Silk string and human flesh aren’t as elegant as gold and broken teacups, Will supposes, but they’ll do.
“What makes you think I have anything planned?” Will asks with a wry smile and steady hands. He slips the scissors between the loops and trims them one at a time.
Hannibal doesn’t flinch at the cold of the steel against his skin. Instead, he watches with rapt interest. “I find it hard to believe you have nothing in mind.”
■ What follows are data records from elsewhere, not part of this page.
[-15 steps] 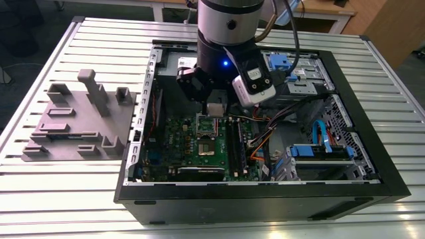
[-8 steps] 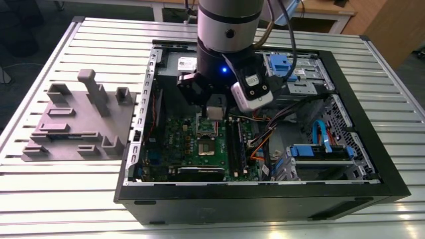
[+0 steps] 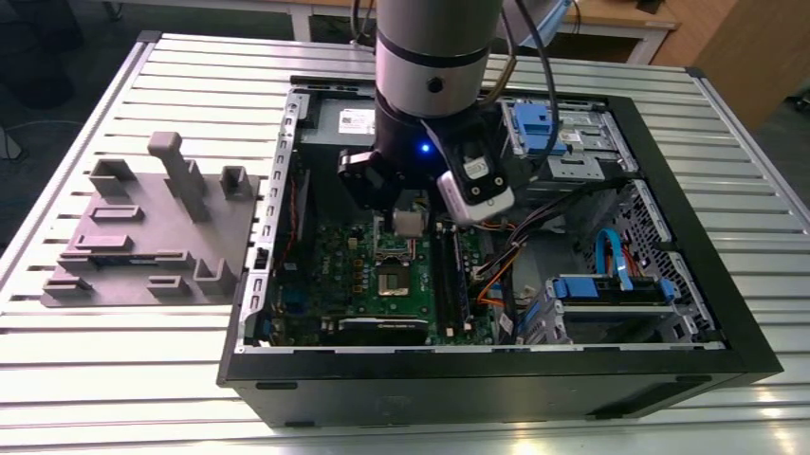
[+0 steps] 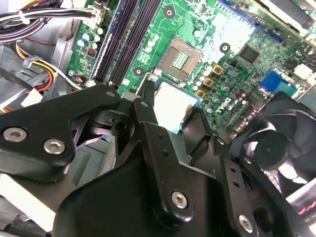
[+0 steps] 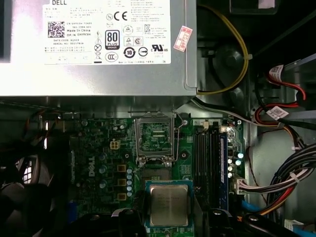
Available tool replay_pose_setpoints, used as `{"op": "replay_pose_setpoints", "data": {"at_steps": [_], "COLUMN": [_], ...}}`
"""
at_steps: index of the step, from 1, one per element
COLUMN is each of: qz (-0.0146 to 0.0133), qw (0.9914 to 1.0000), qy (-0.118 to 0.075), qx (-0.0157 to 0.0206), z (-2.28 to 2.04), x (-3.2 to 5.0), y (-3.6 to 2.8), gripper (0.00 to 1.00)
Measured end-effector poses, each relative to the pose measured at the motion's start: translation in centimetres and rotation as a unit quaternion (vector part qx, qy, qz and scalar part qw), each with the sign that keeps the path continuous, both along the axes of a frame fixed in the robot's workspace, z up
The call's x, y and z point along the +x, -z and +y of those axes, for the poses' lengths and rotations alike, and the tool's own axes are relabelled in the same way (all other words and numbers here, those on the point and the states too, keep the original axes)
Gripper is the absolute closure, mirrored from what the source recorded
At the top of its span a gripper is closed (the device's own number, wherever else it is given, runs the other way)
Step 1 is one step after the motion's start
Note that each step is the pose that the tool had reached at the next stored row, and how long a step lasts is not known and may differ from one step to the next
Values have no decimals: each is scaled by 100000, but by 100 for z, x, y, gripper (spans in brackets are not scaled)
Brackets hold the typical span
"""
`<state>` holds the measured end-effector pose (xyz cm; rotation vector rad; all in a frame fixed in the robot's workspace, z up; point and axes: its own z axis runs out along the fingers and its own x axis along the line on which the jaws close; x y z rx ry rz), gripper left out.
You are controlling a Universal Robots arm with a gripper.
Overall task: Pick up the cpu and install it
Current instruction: 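Place the cpu into insertion slot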
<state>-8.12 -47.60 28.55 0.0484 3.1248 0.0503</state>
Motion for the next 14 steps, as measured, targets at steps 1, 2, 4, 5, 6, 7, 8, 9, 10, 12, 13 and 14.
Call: {"op": "replay_pose_setpoints", "data": {"at_steps": [1,2,4,5,6,7,8,9,10,12,13,14], "qz": [2,5,7,2,4,2,2,10,14,18,18,20], "qw": [100000,100000,100000,100000,100000,100000,100000,100000,100000,100000,100000,100000], "qy": [5,3,3,3,3,3,2,4,5,5,5,4], "qx": [-2,-14,-20,-7,-8,-7,-7,-8,-7,-5,-7,-8], "z": [0,0,0,0,0,0,0,0,0,0,0,0], "x": [0,0,0,0,0,0,0,0,0,0,0,0], "y": [6,9,12,16,18,18,19,19,19,19,19,19], "gripper": [53,53,53,53,53,53,53,53,53,53,53,53]}}
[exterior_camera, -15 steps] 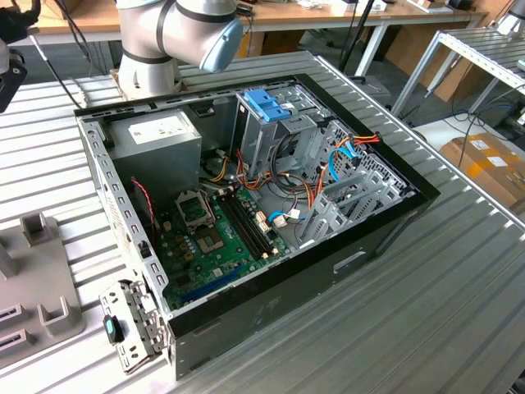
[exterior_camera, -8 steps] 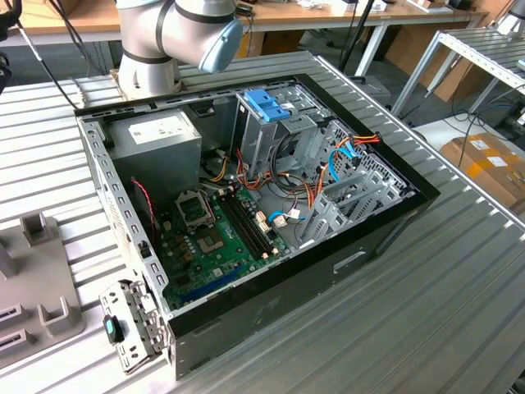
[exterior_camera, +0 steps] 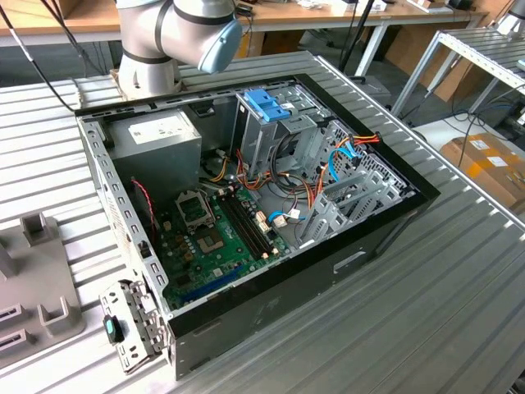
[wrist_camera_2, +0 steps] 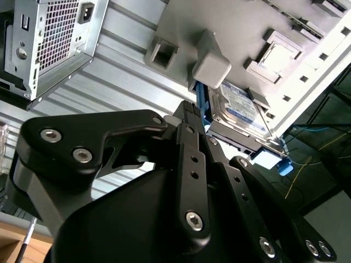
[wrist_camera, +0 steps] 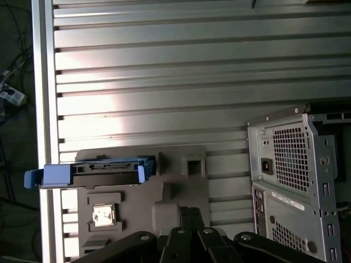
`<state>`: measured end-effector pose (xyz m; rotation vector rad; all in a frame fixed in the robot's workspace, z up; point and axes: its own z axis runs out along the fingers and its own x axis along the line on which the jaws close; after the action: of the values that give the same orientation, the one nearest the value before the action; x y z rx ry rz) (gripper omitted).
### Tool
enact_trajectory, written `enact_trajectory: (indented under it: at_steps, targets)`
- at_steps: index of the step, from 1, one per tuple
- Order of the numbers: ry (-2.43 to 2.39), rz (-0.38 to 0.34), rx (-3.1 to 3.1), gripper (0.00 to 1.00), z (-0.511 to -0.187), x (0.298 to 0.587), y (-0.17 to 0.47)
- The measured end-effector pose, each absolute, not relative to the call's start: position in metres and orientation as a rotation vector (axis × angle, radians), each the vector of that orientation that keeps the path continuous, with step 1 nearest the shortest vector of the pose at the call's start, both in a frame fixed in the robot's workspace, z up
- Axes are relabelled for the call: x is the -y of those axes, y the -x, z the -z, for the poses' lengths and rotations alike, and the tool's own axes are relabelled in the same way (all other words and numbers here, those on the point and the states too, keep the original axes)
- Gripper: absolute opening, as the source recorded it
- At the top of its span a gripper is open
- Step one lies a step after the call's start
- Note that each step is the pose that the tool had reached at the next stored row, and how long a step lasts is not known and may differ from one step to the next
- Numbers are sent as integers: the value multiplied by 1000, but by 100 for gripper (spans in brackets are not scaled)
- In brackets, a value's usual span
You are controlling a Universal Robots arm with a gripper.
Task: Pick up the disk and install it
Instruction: 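Reach for the disk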
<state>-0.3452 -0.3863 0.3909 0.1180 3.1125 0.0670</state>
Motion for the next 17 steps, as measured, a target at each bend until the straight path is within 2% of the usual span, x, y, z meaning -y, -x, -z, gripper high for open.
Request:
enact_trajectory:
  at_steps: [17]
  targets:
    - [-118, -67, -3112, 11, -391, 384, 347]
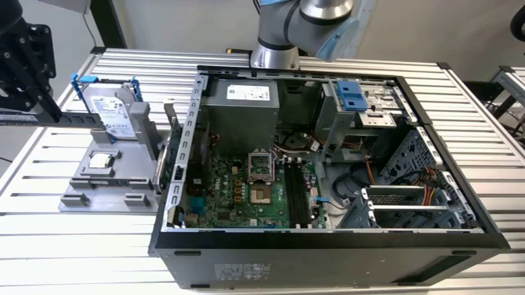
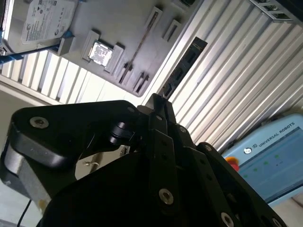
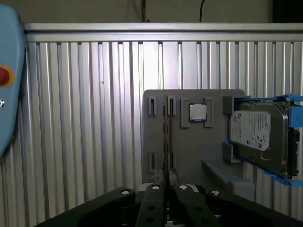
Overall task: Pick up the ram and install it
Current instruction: 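Pick up the ram and move it above insertion slot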
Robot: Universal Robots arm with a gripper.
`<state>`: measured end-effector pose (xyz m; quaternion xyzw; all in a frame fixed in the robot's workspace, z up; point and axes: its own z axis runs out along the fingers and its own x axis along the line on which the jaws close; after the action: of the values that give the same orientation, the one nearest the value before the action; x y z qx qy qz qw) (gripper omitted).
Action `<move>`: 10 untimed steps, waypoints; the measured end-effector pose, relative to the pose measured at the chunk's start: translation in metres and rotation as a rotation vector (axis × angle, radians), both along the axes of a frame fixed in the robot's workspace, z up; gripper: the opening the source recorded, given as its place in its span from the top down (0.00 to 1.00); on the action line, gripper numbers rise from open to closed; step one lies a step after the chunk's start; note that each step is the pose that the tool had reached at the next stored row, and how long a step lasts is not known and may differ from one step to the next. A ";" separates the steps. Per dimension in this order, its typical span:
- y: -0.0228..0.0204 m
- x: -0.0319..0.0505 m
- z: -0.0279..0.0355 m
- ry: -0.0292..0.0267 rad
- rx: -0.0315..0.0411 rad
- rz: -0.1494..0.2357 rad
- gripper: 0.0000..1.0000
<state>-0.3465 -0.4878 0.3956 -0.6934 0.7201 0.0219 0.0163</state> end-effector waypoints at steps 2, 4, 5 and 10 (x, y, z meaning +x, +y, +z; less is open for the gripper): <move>0.0000 0.0033 -0.0001 0.0003 0.0000 0.000 1.00; 0.0001 0.0069 -0.0001 0.0009 0.0001 0.000 1.00; 0.0000 0.0087 -0.0001 0.0012 0.0000 0.000 1.00; 0.0000 0.0131 -0.0001 0.0019 0.0001 0.000 1.00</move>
<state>-0.3334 -0.4877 0.3954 -0.6933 0.7202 0.0226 0.0157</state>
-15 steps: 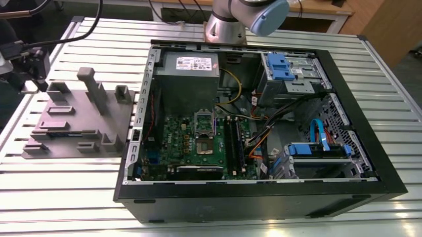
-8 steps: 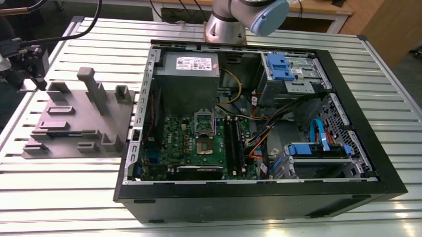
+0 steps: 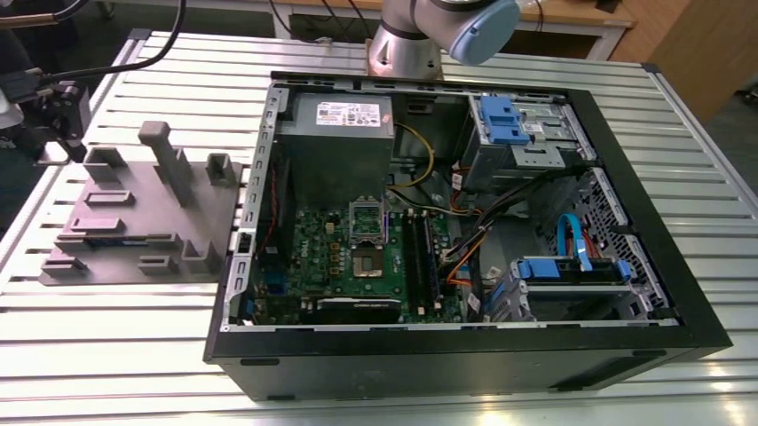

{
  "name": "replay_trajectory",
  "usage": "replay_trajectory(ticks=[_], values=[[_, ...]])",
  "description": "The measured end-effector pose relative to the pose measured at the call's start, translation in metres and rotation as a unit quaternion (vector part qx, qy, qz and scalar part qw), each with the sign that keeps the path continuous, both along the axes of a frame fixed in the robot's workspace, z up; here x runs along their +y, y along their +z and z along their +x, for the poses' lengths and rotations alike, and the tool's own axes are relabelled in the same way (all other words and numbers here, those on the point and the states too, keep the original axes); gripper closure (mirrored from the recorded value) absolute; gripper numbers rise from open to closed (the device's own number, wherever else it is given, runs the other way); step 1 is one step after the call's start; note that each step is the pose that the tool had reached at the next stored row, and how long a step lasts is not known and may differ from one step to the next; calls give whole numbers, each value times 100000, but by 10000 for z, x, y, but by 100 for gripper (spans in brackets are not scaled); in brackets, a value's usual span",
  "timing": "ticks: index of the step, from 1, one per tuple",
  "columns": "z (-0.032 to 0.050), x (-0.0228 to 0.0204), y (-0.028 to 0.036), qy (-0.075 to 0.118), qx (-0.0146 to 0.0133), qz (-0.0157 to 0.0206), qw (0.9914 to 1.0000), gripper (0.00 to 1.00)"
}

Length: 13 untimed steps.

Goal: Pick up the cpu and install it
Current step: 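Pick up the cpu and move it towards the insertion slot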

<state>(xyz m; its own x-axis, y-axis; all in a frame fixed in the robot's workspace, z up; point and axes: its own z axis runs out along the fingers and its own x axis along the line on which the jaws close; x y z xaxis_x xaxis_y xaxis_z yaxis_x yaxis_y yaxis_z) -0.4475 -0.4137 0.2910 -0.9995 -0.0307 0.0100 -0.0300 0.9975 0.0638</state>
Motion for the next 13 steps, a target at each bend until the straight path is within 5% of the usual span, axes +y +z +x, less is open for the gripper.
replay_trajectory(ticks=[13], values=[[1,0,118,3,0,-1,100000,53]])
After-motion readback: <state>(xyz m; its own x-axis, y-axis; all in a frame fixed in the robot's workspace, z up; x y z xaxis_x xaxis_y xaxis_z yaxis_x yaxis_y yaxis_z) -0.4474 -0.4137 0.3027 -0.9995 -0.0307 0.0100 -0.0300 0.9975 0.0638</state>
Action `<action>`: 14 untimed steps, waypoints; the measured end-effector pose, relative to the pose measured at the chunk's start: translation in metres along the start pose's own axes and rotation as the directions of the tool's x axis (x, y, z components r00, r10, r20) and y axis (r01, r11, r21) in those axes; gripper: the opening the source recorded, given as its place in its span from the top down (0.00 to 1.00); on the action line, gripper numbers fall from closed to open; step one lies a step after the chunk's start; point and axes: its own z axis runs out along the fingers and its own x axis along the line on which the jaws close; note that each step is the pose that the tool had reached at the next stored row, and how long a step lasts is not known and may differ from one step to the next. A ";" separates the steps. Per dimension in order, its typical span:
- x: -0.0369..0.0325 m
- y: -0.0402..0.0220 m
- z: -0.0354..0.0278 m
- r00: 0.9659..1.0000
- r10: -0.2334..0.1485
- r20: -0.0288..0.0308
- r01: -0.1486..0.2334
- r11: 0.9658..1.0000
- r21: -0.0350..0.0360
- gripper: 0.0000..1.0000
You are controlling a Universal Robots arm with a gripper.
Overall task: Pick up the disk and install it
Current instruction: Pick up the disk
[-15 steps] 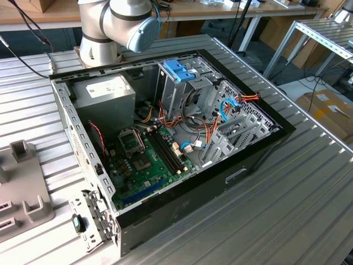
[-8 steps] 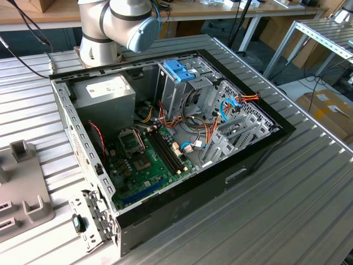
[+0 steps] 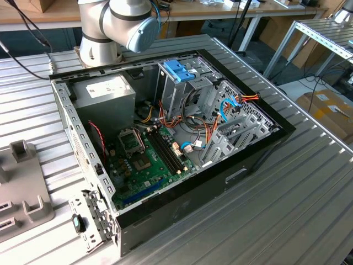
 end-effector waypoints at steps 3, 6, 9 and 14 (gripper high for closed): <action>-0.0021 -0.0004 0.0034 1.000 0.006 0.000 -0.006 1.000 0.000 0.89; -0.0041 -0.0006 0.0072 1.000 0.011 0.000 -0.011 1.000 0.000 0.89; -0.0041 -0.0006 0.0073 1.000 0.011 0.000 -0.011 1.000 0.000 0.89; -0.0044 -0.0006 0.0084 1.000 0.011 0.000 -0.011 1.000 0.000 0.89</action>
“Plenty of things in mind. Nothing concrete.” He removes each piece of thread, one by one. “Except…”
Hannibal doesn’t breathe. Doesn’t move. His gaze is tangible, burning, until Will is forced to turn away in avoidance or meet him head-on. Will’s focus becomes purgatory as he pulls the last suture free; smooths his fingers over the scar, still raw—
—but healing. Warm. Alive.
Will’s eyes lift. “We can’t survive separation. Can we?”
“No, I don’t believe we can.” Hannibal blinks, just once. “I’m no longer sure I’d want to.”
Blood and breath, Will decides, and exhales, and covers Hannibal’s uninjured hand with his own.
“Yeah,” he says, and leans up—“Me too.”